A Story from my Hope Chest
Psalm 85:10-11 Love and loyalty will come together; goodness and peace will unite, loyalty will sprout from the ground; justice will look down from the sky above.
There is a cedar chest in my father’s house. It was my grandmother´s “hope chest” where throughout her youth she collected and kept those special items that used to be considered essential upon marriage and the establishment of a new home: linen tablecloths, embroidered napkins, handmade quilts and afghans, fine sheets and towels.
In my mind, I too, have a hope chest. It is full of the stories I have been given over the years, precious treasures that bear witness to the steadfast love of God and the faithfulness of God’s children. After the earthquake in Chile, we had several events at the Shalom Center where I had the opportunity to hear many unique stories. At the STAR training (Seminar in Trauma Awareness and Resilience) and the two “Challenge of Resilience” retreats (for emergency personnel and long term care providers), the participants were able to take a step back from the daily challenges arising from the chaos following the catastrophe, and share their testimonies about God´s miraculous provision of courage and persistence in the face of overwhelming circumstances and the personal cost of leadership and compassion. In many cases, the stories about the current situation had roots in past experiences that occurred long before this disaster. We all agreed that the trauma of the earthquake and tsunami provided an unprecedented opportunity to heal from wounds buried in our personal and collective histories. To seek wholeness in the present and build a new future, we had to dare to work through the past. I have asked permission from Lorena, a pre-school teacher and STAR participant who also helped lead a Challenge of Resilience retreat, to share with you her story of healing and reconciliation.

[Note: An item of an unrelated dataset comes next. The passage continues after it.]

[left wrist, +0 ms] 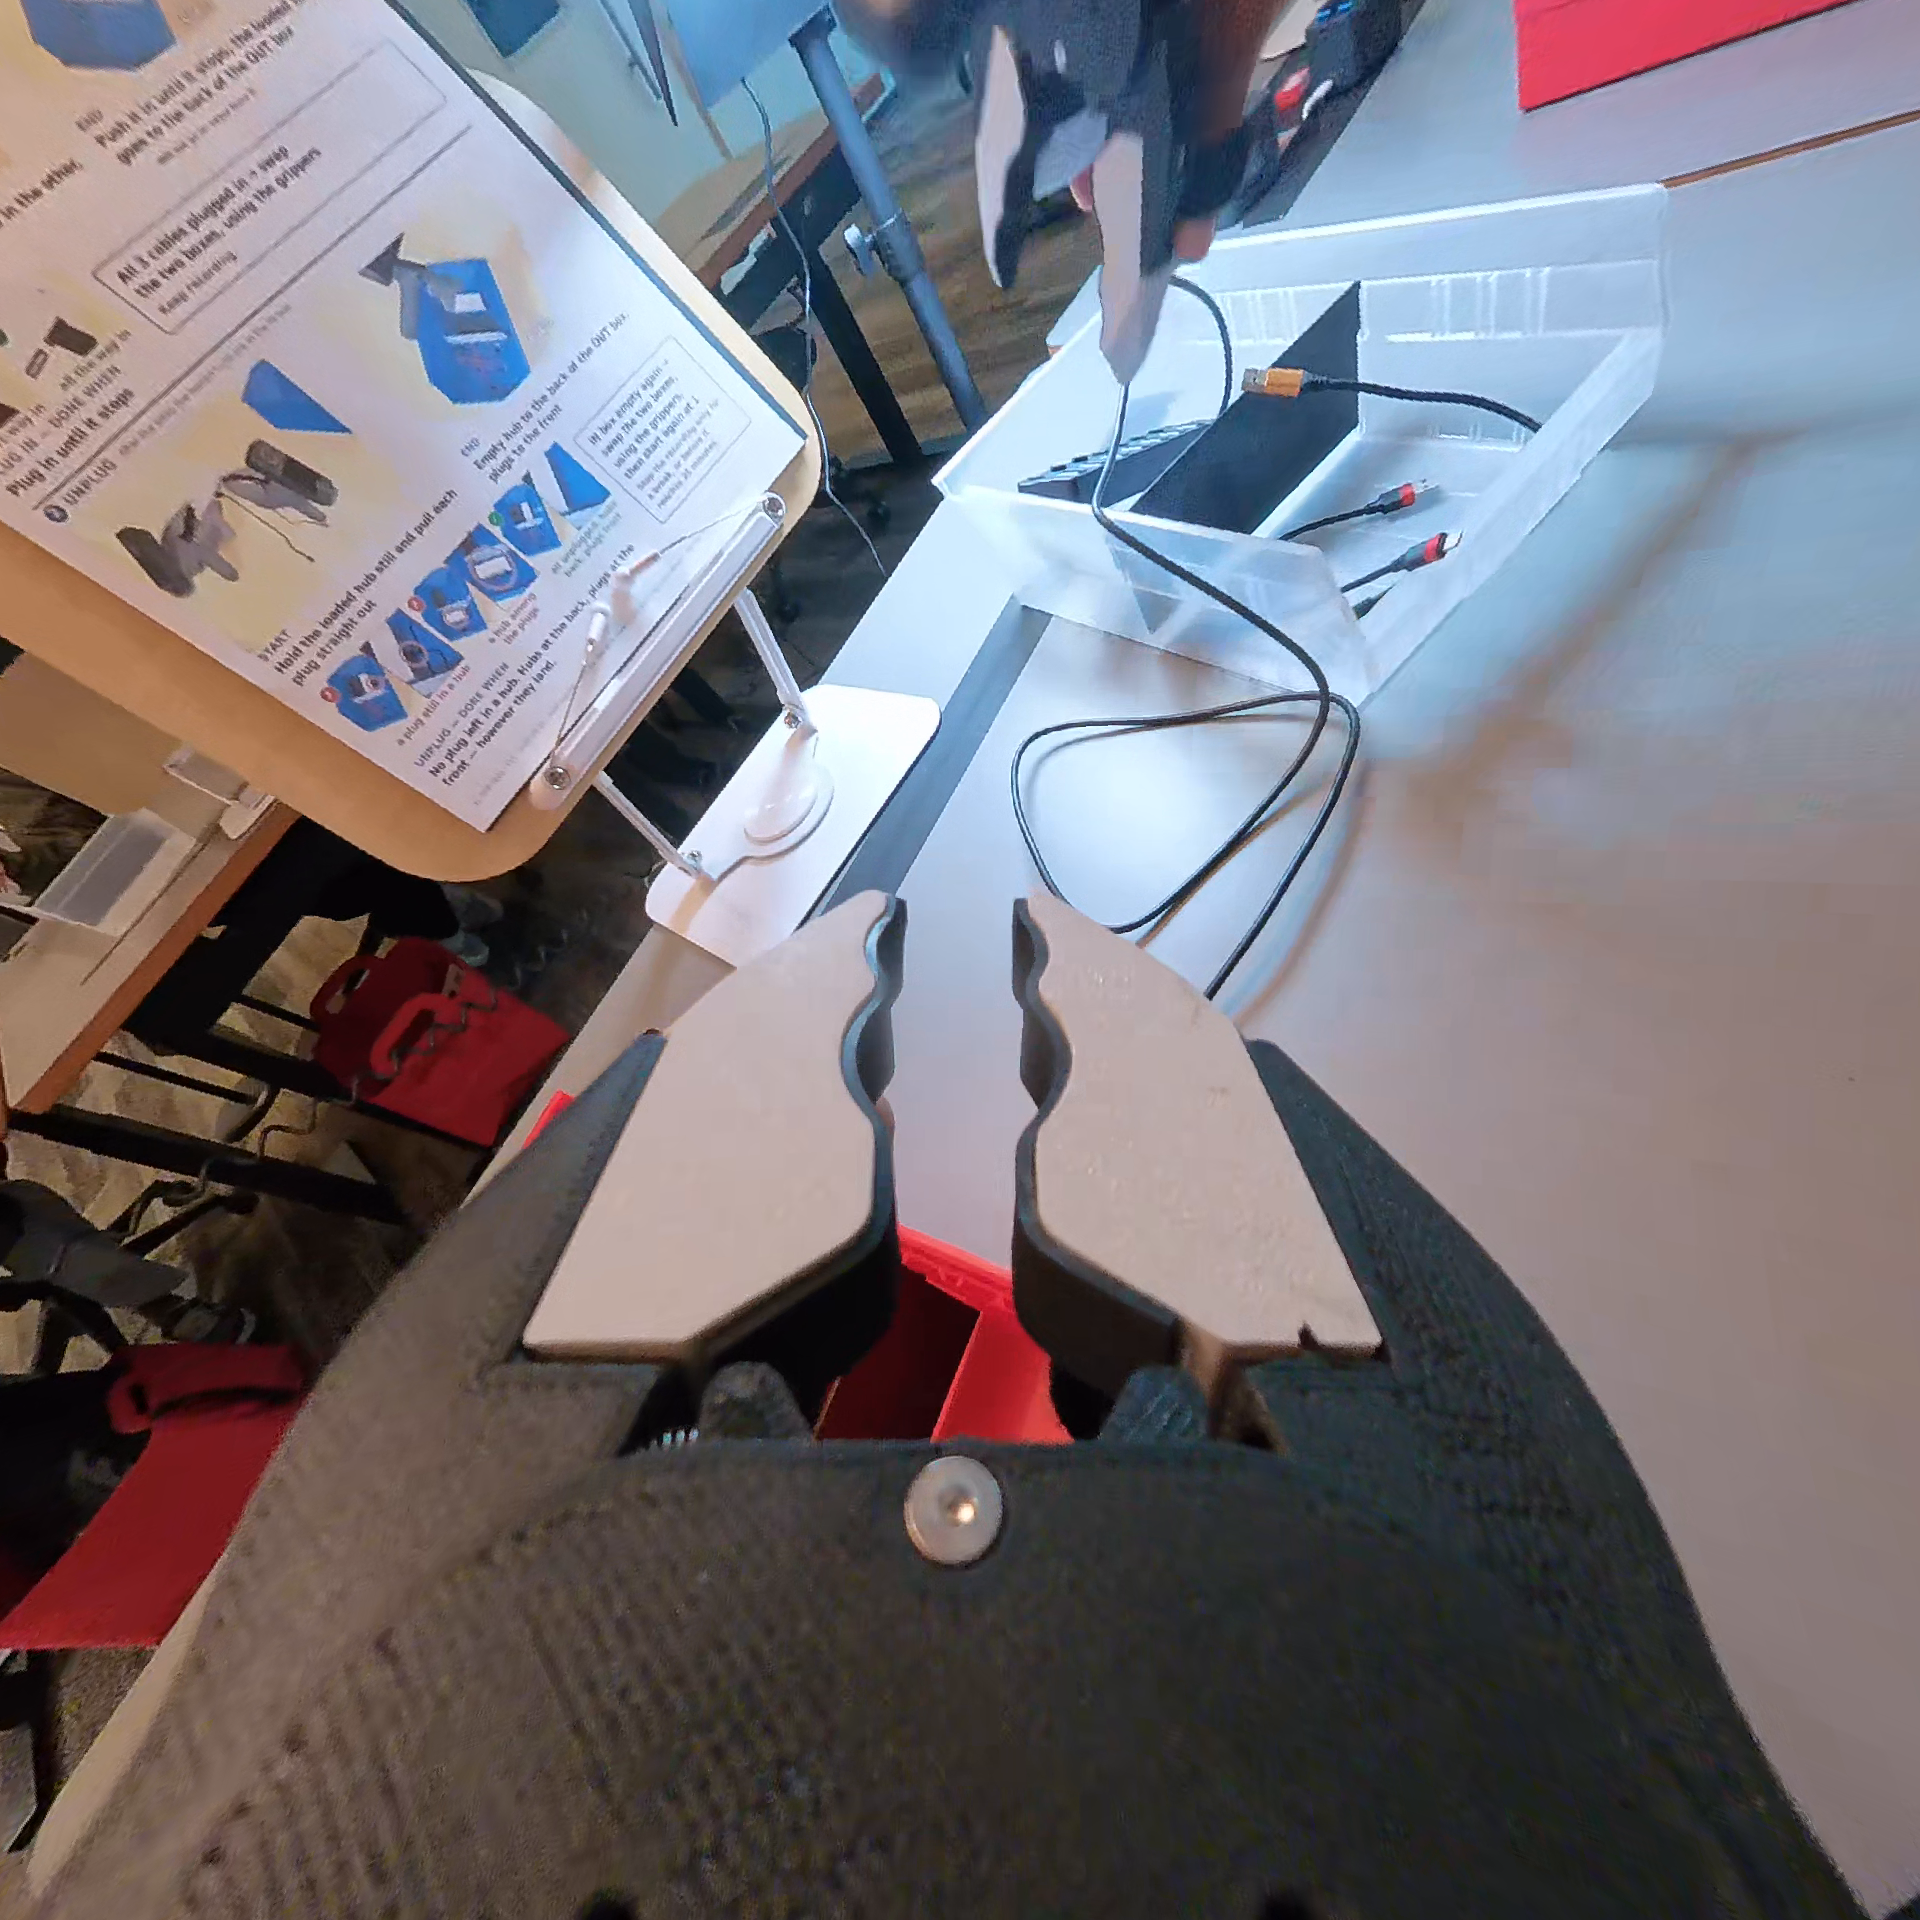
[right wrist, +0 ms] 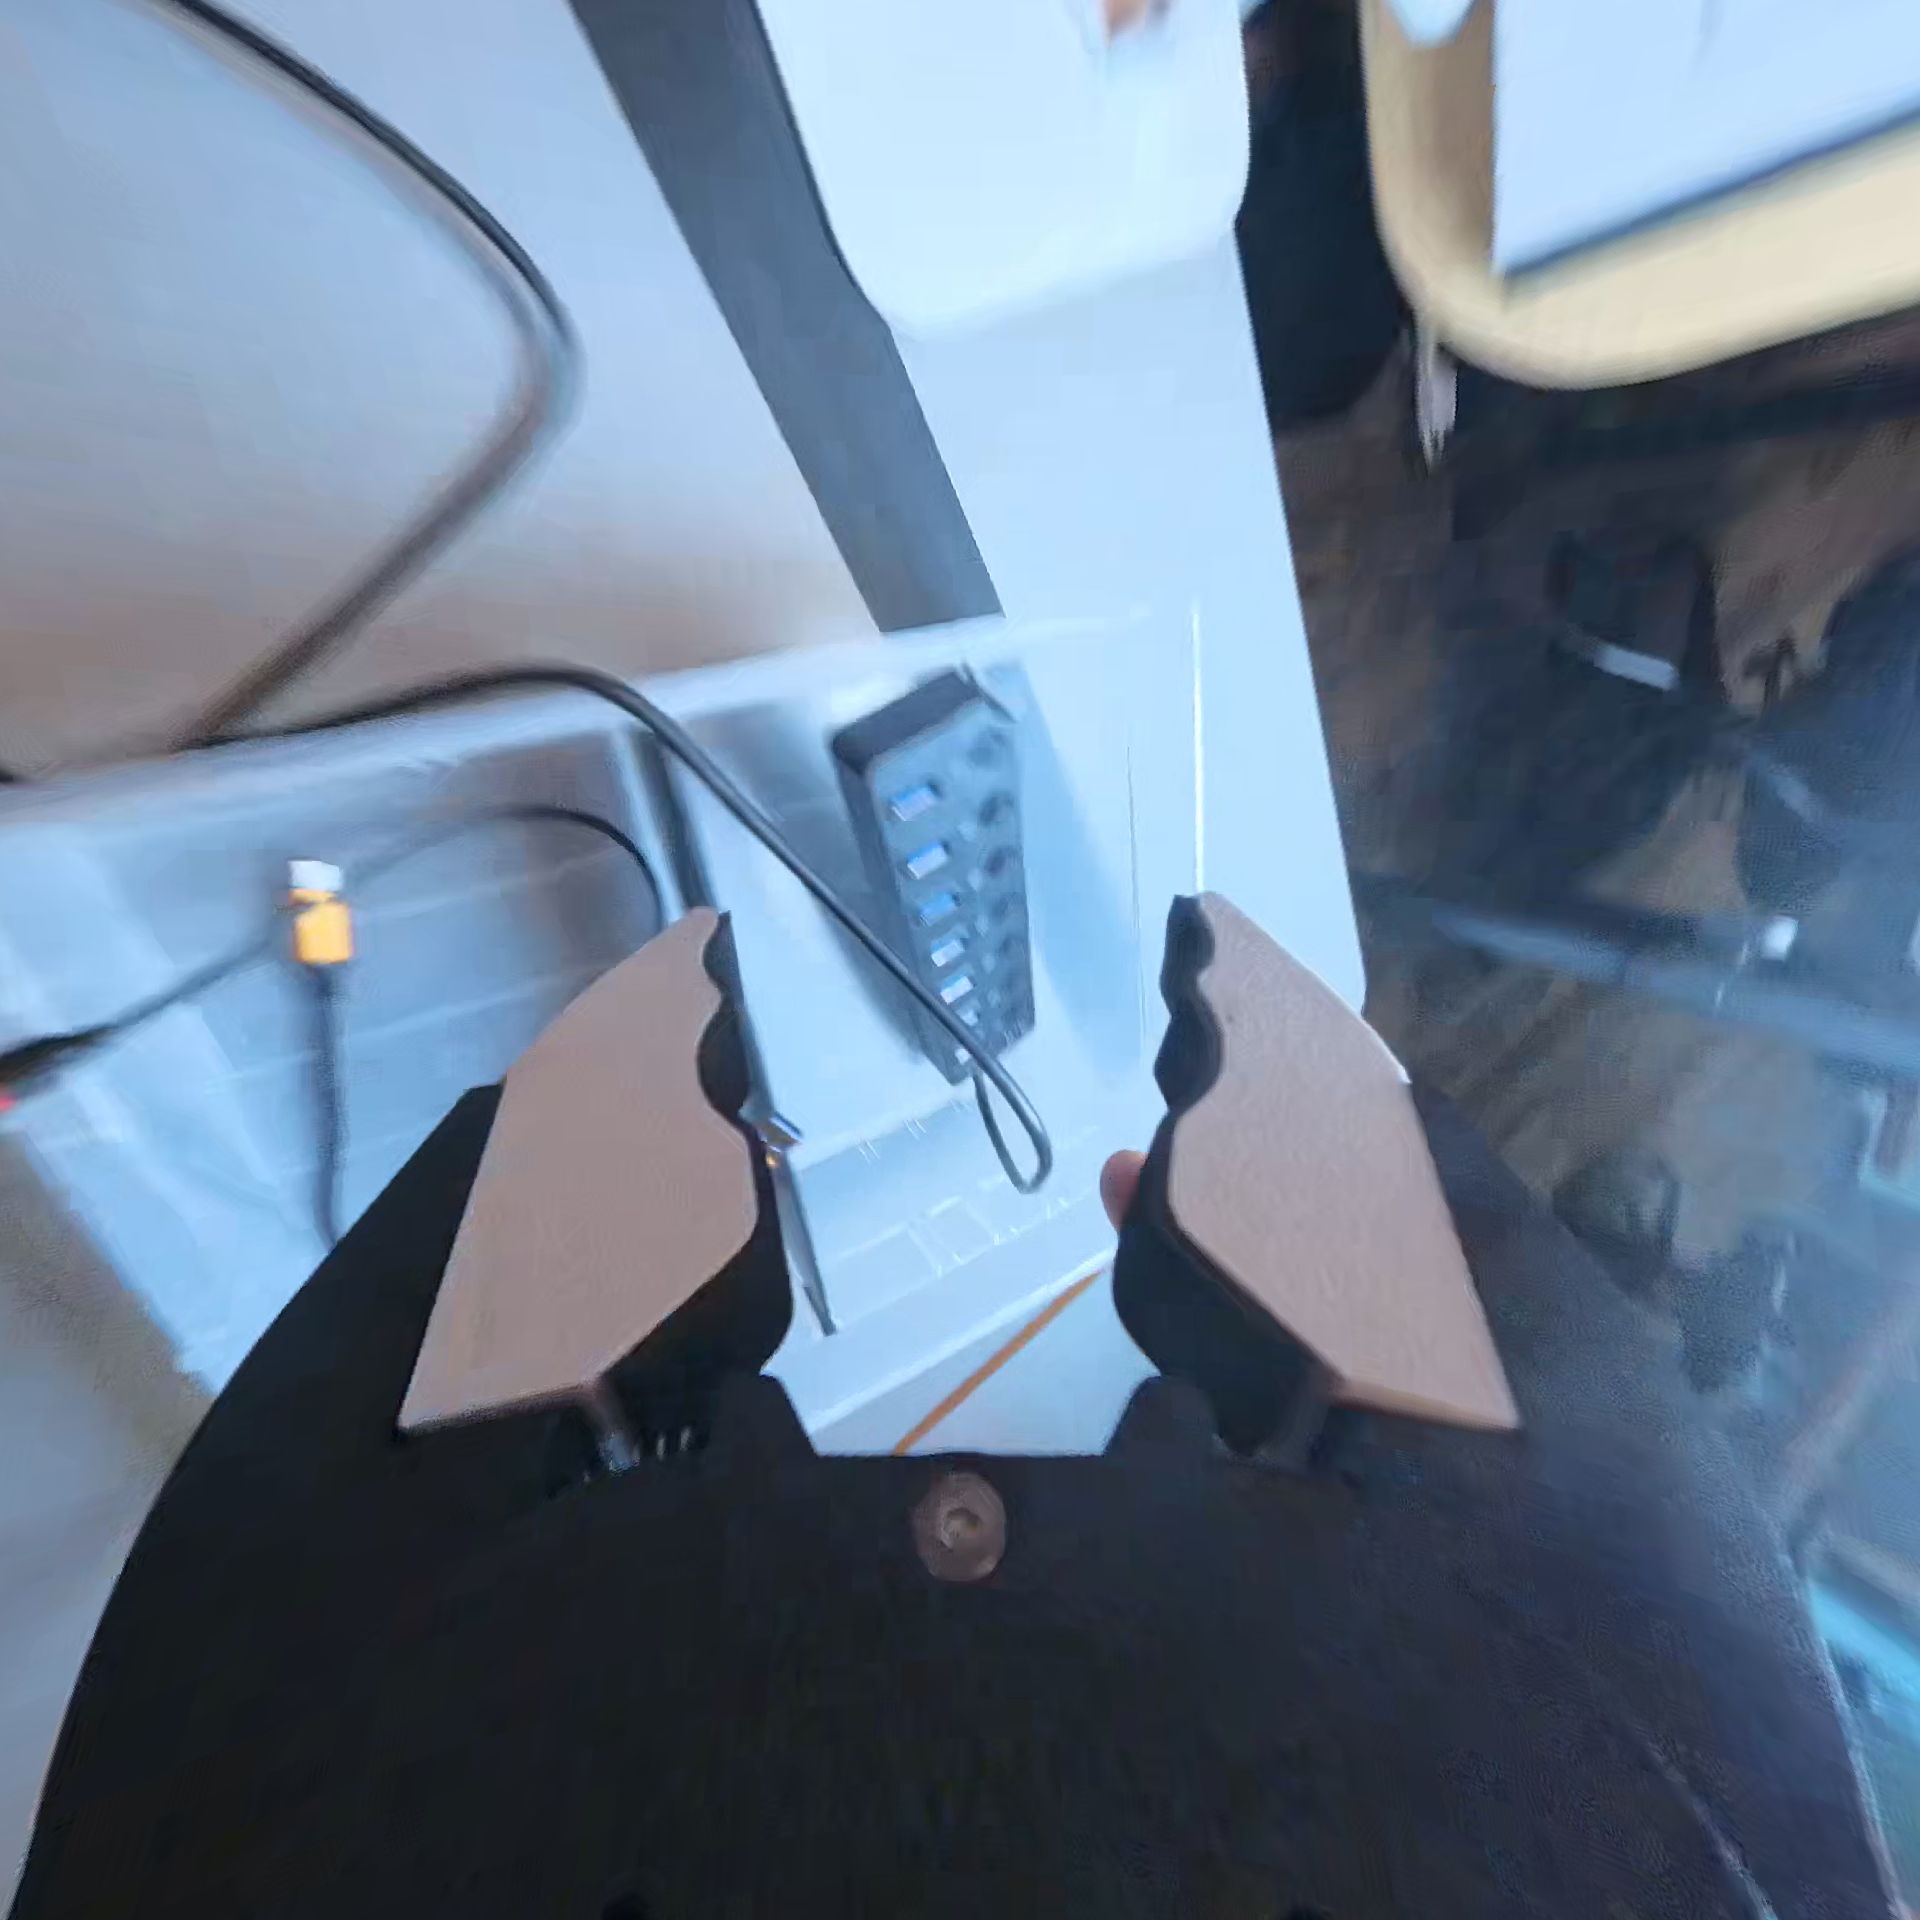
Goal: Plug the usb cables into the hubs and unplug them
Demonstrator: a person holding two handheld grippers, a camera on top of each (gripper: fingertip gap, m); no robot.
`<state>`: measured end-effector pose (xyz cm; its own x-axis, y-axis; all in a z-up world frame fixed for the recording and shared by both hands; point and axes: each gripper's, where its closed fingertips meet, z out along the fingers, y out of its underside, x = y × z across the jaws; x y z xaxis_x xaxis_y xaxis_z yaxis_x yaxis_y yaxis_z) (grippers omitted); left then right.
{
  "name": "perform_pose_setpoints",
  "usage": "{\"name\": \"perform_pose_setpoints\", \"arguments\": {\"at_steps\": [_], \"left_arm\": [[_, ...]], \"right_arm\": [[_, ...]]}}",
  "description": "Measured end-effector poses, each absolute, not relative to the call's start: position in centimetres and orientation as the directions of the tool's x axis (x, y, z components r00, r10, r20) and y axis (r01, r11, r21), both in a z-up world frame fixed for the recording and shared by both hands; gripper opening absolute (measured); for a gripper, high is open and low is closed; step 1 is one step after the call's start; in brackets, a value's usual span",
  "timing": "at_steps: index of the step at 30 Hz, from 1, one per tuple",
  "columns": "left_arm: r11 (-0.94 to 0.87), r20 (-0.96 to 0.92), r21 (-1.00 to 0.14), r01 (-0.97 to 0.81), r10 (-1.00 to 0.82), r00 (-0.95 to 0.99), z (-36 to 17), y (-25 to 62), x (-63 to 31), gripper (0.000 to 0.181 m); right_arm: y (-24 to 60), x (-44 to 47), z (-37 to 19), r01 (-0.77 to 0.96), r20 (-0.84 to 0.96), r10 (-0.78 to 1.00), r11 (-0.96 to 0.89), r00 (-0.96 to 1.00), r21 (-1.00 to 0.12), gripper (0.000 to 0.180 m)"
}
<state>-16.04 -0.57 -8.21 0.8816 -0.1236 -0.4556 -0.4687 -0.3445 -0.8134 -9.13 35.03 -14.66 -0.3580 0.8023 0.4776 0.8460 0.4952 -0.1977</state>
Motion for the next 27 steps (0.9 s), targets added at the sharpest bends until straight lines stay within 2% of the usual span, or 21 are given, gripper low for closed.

“Many years ago in a poor neighborhood in Curicó, a woman named Paula kidnapped a four year old child with the intention of selling her. She walked with the child from Curicó to Molina, about ten miles, without giving her any food or telling her where they were going. That little girl was very frightened, and even though she was young, she suspected that she would never see her family again. She had reached out her hand and trusted the wrong person, and now she had no choice but to follow and keep walking.
But not all was lost. Her six year old brother was praying, asking God for help to find his little sister. The prayer was heard and a miracle happened. The child was found and returned to her family.
The kidnapping, however, marked her life. Her personality changed from bubbly and friendly to timid and reserved. She had many fears and anxieties, but also a growing faith and trust in Jesus. She never forgot the experience, but learned to be happy in spite of it.”
“I am that little girl,” Lorena told us at the STAR training. Then she continued.
“Life has strange twists and turns. A few weeks ago, I participated in the graduation of my beautiful pre-school students. There were lots of people there: parents and grandparents, uncles and aunts, older and younger brothers and sisters. Two large groups of children were graduating, and so I did not know most of the people mingling around the school. Moments after the ceremony, I spotted a little girl by herself crying. I could tell she was afraid and apprehensive, but no one seemed to notice her in the crowded courtyard. I drew close, held out my hand to her, and knelt to look into her eyes without saying a word, my heart filling with tenderness. She did not doubt, but took my hand. I stayed at her side first whispering words of consolation and then introducing myself and inviting her to tell me her name and age. She was only four years old, a sweet little brunette with laugh crinkles around her eyes.
I didn´t expect it when she threw her arms around my neck and kissed my cheek. At that same moment, with the child’s trust firmly and freely given to me, I felt a light tap on my shoulder. I looked up to see a women staring at me, her startled look exposing her shock and alarm. We recognized each other. It was her. Yes, precisely, her. This child lost in the crowd and whom I comforted until her mother found us, was none other than the daughter of Paula, the woman who had kidnapped me long ago! The story replicated in my mind. Now I was a twenty three year old woman extending her hand to a little four year old, exactly the way that so long ago this woman of the same age had held out her hand to me. The difference was that I gave back without hesitation the well-being and safety which I had been denied. I do not doubt that it was God who gave me the opportunity to live, in the space of the heaven-touching-earth instant the place of healing where truth, justice, mercy and peace come together and embrace.
Elena Huegel is a missionary with the Pentecostal Church of Chile (IPC). She serves as an environmental and Christian education specialist.